The authoritarian state is therefore concerned above all with preserving ideology – defining the “right” way to think and behave – so that we can unquestioningly conform to it.
This can certainly help explain the horrors of Nazi Germany – showing it’s not primarily a matter of individual evil. As the philosopher Hannah Arendt famously argued, the atrocities of the Holocaust were made possible by normal people, manipulated into conforming to a horribly abnormal set of behavioural norms.
Would you rebel?
So how would you or I fair in Gilead? We can be fairly confident that most of us would conform (with more or less discomfort), finding it difficult to shake the feeling that the way things are done is the right and appropriate way.
Just think of the fervour with which people can enforce standards of dress, prohibitions on profane language or dietary norms – however arbitrary these may appear. Indeed, we may feel “morally bound” to protect the party, nation or religion, whatever its character.
A small number of us, however, would rebel – but not primarily, I suspect, based on differences in individual moral character. Rebels, too, need to harness the logic of appropriateness – they need to find different norms and ideals, shared with fellow members of the resistance, or inspired by history or literature. Breaking out of one set of norms requires that we have an available alternative.
That said, some people may have more naturally non-conformist personalities than others, at least in periods of their lives. Whether such rebels are successful in breaking out, however, may partly depend on how convincingly they can justify to themselves, and defend to others, that we don’t want to conform.
If so, we would expect a tendency to adopt non-standard norms to be linked to verbal ability and perhaps general intelligence in individuals who actually rebel, which there’s some evidence to support.

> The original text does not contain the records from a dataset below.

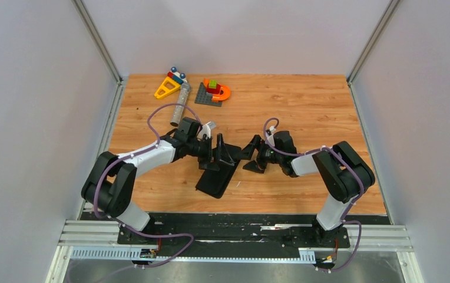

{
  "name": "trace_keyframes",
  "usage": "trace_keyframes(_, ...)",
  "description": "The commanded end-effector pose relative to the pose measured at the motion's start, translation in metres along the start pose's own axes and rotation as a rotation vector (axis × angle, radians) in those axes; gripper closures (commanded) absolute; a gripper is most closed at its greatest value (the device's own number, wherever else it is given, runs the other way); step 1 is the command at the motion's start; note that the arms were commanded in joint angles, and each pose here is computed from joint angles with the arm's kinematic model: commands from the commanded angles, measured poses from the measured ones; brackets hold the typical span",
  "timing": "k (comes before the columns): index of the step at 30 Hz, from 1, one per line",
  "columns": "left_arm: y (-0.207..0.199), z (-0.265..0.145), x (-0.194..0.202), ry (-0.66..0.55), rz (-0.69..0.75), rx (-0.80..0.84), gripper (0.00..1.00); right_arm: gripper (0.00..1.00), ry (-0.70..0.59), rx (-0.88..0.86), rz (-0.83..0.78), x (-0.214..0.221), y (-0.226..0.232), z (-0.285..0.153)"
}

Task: Sort the hair-cutting tools
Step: Close the hairdressing tool bag at the center of the board.

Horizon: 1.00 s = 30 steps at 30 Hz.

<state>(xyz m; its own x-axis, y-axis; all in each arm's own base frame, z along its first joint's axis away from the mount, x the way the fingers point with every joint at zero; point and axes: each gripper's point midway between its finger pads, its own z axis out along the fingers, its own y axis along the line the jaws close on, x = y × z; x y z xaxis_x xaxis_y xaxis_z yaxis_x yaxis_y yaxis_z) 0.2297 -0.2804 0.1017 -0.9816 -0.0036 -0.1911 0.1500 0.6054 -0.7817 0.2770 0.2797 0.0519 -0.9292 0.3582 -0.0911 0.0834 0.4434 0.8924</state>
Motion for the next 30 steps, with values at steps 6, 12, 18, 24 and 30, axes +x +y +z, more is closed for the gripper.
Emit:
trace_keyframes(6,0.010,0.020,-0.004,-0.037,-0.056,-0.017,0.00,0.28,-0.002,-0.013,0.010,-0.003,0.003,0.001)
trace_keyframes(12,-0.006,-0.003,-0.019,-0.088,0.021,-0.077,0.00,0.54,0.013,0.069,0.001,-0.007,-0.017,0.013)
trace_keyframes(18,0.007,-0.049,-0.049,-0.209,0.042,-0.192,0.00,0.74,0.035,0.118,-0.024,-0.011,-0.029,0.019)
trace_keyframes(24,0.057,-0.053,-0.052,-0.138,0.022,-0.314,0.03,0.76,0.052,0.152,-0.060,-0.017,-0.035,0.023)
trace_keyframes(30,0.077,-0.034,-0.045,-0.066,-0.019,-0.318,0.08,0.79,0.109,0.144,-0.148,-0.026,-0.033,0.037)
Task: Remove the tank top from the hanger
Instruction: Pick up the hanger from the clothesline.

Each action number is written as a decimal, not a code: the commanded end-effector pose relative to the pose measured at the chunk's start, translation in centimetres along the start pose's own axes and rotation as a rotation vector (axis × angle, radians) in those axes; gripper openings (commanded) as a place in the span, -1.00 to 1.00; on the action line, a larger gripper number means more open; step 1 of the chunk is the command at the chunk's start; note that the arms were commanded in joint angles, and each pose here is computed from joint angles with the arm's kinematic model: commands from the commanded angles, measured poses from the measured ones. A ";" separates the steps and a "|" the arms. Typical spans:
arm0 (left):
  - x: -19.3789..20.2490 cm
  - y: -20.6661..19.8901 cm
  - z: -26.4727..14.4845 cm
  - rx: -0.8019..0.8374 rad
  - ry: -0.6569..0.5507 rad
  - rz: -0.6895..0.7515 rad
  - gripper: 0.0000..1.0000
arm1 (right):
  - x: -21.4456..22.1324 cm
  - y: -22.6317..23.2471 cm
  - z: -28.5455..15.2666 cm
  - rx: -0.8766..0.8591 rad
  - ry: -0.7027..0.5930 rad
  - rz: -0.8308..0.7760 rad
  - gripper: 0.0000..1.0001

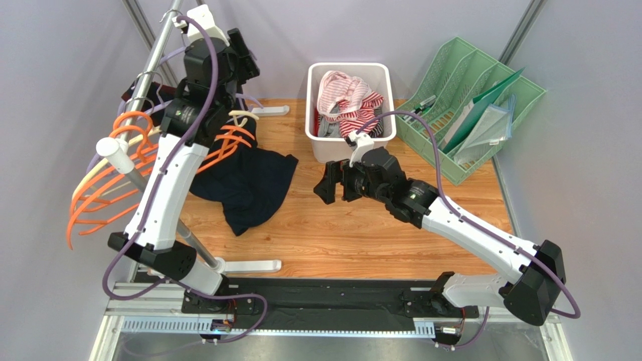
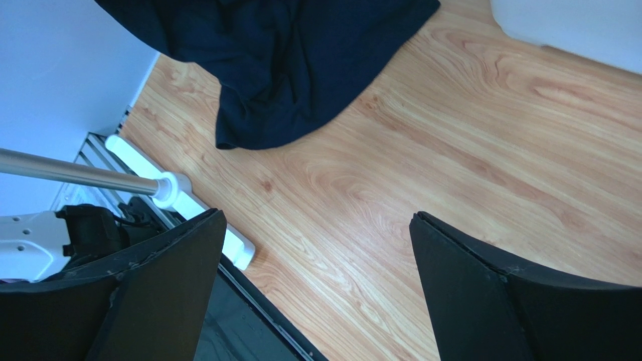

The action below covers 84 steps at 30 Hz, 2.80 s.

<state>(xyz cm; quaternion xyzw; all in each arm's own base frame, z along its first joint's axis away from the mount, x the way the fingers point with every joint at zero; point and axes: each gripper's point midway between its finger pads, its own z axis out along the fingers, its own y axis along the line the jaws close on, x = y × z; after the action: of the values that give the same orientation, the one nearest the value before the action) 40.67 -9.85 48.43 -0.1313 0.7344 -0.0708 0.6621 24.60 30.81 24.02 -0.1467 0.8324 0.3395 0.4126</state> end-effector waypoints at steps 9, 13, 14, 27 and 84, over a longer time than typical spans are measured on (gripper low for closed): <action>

How we react to unfairness may also affect our propensity to rebel. One study found that people who are risk averse and easily trust others are less likely to react strongly to unfairness. While not proven in the study, it may make such individuals more likely to conform.
Another factor is social circumstances. The upper and middle classes in Germany during the 1920s-1940s were almost twice as likely to join the Nazi party than those with lower social status. So it may be that those who have the most to lose and/or are keen to climb the social ladder are particularly likely to conform. And, of course, if other members of your social circle are conforming, you may think it’s the “appropriate” thing to do.
Few will fight Gilead after carefully weighing up the consequences – after all, the most likely outcome is failure and obliteration. What drives forward fights against an oppressive society is a rival vision – a vision of equality, liberty and justice, and a sense that these should be defended, whatever the consequences.